To Recap: The Mode is appropriate to use when The observation that is most frequently observed is desired. A quick estimate of central tendency is desired. The data is categorical. Do not use when The data is multi-modal, highly skewed, or uniform, because in these situations, the mode may provide an extremely poor estimate of the center of the distribution. A more accurate measure of central tendency such as the mean or median is available. The Median is appropriate to use when The center or the middle value of the data set is desired. One needs to determine whether additional data points fall either above or below the midpoint. The data is highly skewed. Outliers exist that will affect the mean.
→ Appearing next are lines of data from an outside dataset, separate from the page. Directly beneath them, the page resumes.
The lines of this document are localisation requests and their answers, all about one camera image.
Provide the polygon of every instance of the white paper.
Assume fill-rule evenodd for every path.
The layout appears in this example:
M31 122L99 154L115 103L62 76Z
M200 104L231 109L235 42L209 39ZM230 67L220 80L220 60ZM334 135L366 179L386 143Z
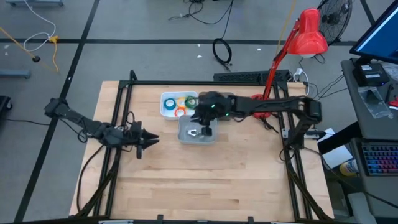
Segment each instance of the white paper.
M334 130L331 128L326 129L325 132L326 135L323 138L319 139L318 142L321 142L324 139L327 139L335 134ZM330 168L333 169L334 167L352 159L353 156L351 155L351 153L349 153L349 150L345 146L340 146L328 153L325 153L323 155L323 158L330 166Z

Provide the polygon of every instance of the monitor screen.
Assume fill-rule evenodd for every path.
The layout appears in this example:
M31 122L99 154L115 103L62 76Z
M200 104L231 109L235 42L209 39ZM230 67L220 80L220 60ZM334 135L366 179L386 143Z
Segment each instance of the monitor screen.
M398 63L398 0L360 38L350 53Z

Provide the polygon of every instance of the keyboard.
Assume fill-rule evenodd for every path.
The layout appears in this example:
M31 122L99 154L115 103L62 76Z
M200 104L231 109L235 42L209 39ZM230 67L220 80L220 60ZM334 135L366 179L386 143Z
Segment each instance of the keyboard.
M362 153L368 175L398 175L398 144L362 143Z
M247 82L265 85L268 74L269 71L216 73L213 75L213 80L219 82ZM287 82L289 78L290 73L288 70L277 70L275 72L274 82Z

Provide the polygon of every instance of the wooden board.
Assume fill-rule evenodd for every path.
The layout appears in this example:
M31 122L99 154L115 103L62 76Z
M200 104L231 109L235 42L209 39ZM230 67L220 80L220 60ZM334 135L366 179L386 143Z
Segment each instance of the wooden board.
M103 82L94 119L111 121L117 86L118 82ZM148 148L142 160L136 159L135 151L122 153L111 218L156 219L163 214L166 220L243 221L248 216L256 221L294 220L287 173L279 159L280 134L265 130L261 122L250 117L242 123L220 121L212 146L183 145L177 140L178 121L166 121L159 111L160 95L165 91L216 90L251 96L262 93L263 88L135 85L130 110L146 130L160 136L160 143ZM301 83L289 83L290 96L303 93ZM279 130L276 118L268 122ZM305 145L318 150L315 141L306 141ZM83 164L99 146L95 140L89 141ZM332 217L321 160L315 153L301 153L308 190ZM103 155L104 151L99 153L84 173L81 206L98 186ZM77 212L75 202L76 194L71 214Z

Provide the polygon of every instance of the white cable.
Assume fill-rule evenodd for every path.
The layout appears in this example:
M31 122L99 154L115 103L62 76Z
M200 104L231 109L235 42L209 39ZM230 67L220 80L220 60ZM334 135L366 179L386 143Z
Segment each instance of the white cable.
M31 6L27 3L26 0L24 0L24 2L25 2L25 4L26 4L26 6L30 9L30 11L31 11L33 14L35 14L37 17L41 18L41 19L44 20L45 22L48 22L49 24L51 24L51 25L54 26L54 31L52 32L51 35L50 35L49 33L46 33L46 32L39 32L39 33L34 34L33 36L31 36L31 37L29 37L28 39L25 40L25 42L24 42L24 48L25 48L25 50L27 50L27 51L29 51L29 52L33 52L33 51L35 51L35 50L39 50L47 41L49 41L49 38L51 38L51 37L54 36L55 31L57 30L57 26L56 26L53 22L44 19L42 16L38 15L35 11L33 11L33 9L32 9ZM33 50L28 50L28 49L26 48L26 43L27 43L28 41L30 41L30 39L32 39L32 38L34 38L34 37L36 37L36 36L38 36L38 35L42 35L42 34L43 34L43 35L47 35L47 39L46 39L42 44L40 44L38 47L36 47L35 49L33 49Z
M296 72L294 73L294 75L293 75L294 82L300 81L301 74L304 74L305 79L307 80L307 83L309 83L310 80L308 79L308 75L304 72L304 70L302 68L298 68L296 70ZM309 93L310 93L310 87L307 87L307 90L305 90L305 94L308 95Z

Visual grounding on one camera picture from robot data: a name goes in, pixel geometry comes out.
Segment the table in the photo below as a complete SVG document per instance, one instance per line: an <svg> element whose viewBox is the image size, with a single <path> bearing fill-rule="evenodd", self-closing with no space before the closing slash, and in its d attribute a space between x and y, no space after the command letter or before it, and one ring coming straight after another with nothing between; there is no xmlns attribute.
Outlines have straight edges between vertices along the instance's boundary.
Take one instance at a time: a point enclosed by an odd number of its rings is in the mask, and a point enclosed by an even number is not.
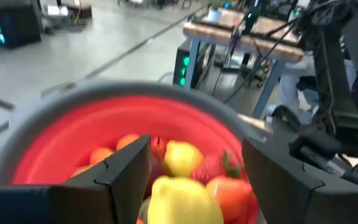
<svg viewBox="0 0 358 224"><path fill-rule="evenodd" d="M243 12L237 12L230 9L220 9L222 11L222 18L219 22L220 25L233 26L236 21L241 21L244 17ZM275 19L269 19L266 17L259 17L258 21L254 24L252 32L265 34L270 30L276 29L283 25L283 21ZM287 27L276 32L272 35L274 38L280 38L286 31ZM193 78L193 71L196 65L196 59L198 54L198 47L200 42L229 46L231 39L231 32L216 27L204 26L201 24L194 24L192 22L186 22L183 26L183 33L189 39L191 39L190 47L190 62L186 71L186 83L185 88L190 89L191 79ZM291 32L288 33L284 40L297 43L298 39ZM257 45L262 54L266 54L274 45L273 42L267 40L261 40L255 37L241 37L236 46L236 51L245 53L256 53ZM278 44L270 54L269 58L276 60L273 66L272 72L266 81L262 94L254 108L252 117L259 118L273 92L273 89L280 78L281 72L284 69L287 62L299 62L303 58L303 51L297 47L290 47L283 44Z"/></svg>

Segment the red bowl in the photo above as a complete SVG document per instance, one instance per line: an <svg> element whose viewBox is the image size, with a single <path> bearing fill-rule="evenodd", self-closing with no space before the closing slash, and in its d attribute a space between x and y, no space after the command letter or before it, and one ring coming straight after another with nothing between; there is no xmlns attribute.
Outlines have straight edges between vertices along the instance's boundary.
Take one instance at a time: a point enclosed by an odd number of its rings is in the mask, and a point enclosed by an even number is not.
<svg viewBox="0 0 358 224"><path fill-rule="evenodd" d="M106 82L78 86L26 117L0 156L0 183L59 184L87 163L92 150L115 146L133 133L188 141L204 154L226 149L242 162L246 130L236 113L181 88ZM255 223L255 202L238 224Z"/></svg>

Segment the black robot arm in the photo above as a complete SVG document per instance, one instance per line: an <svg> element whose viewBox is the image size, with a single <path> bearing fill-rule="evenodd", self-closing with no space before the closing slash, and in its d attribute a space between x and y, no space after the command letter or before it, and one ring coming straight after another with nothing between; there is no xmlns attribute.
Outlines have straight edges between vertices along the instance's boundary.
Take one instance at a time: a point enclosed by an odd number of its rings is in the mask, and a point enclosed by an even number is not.
<svg viewBox="0 0 358 224"><path fill-rule="evenodd" d="M340 153L358 157L358 1L334 1L300 21L313 46L320 106L313 124L343 143ZM352 91L340 38L357 70Z"/></svg>

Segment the black box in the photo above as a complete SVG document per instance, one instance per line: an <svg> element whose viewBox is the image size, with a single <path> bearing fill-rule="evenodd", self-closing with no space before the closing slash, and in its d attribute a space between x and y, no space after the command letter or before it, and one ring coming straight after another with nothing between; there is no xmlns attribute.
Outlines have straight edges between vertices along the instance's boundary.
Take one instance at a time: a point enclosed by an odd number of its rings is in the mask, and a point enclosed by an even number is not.
<svg viewBox="0 0 358 224"><path fill-rule="evenodd" d="M190 61L190 43L191 40L187 39L178 47L175 69L173 71L173 84L184 86L184 82L181 80L186 78L187 64ZM191 88L195 87L198 80L200 79L200 75L203 73L203 62L209 46L209 44L200 44L195 70L193 72L193 79L191 80L190 84Z"/></svg>
<svg viewBox="0 0 358 224"><path fill-rule="evenodd" d="M0 47L14 49L40 42L40 27L31 4L0 4Z"/></svg>

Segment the lemon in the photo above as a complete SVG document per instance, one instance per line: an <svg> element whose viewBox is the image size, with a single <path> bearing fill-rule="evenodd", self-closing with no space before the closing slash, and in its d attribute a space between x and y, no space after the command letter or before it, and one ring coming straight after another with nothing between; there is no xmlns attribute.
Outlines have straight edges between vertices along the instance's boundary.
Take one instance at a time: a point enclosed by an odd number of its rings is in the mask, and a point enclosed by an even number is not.
<svg viewBox="0 0 358 224"><path fill-rule="evenodd" d="M164 163L172 175L189 177L202 163L204 155L188 142L169 141L164 156Z"/></svg>
<svg viewBox="0 0 358 224"><path fill-rule="evenodd" d="M152 189L147 224L223 224L222 211L201 183L163 176Z"/></svg>
Do not use when The distribution of the data is symmetrical because the mean is preferred. The Mean is appropriate to use when The data is symmetrical or at least not really skewed. When the data is roughly symmetrical, the mean, median, and mode are all somewhat decent measures of central tendency. However, when the data is

symmetrical, the mean will provide the best estimate because over the long run it does the best job of estimating the center of the distribution. Do not use when The distribution of the data is extremely skewed. Outliers exist which will affect the mean more than an acceptable amount. OPTIONAL: Using Excel to find the mean, median, and mode Using Excel to find the mean, median, and mode will make our lives easy, but remember for tests and quizzes you will need to find each of these by hand. Finding the Mode Step 1: Click on an empty box on the spreadsheet. Step 2: From the tool bar click on the f x icon. Once the f x icon has been selected the Past Function dialogue box should appear. Step 3: From the Function category widow select Statistical. Step 4: Once Statistical is selected from Function Name chose Mode. Step 5: Click on the Array box (it might say Numbers), highlight your data, and click OK. Your result should be in the empty box from Step 1.

These same steps can be repeated to find the mean or median by replacing Mode in step 4 with Average or Median.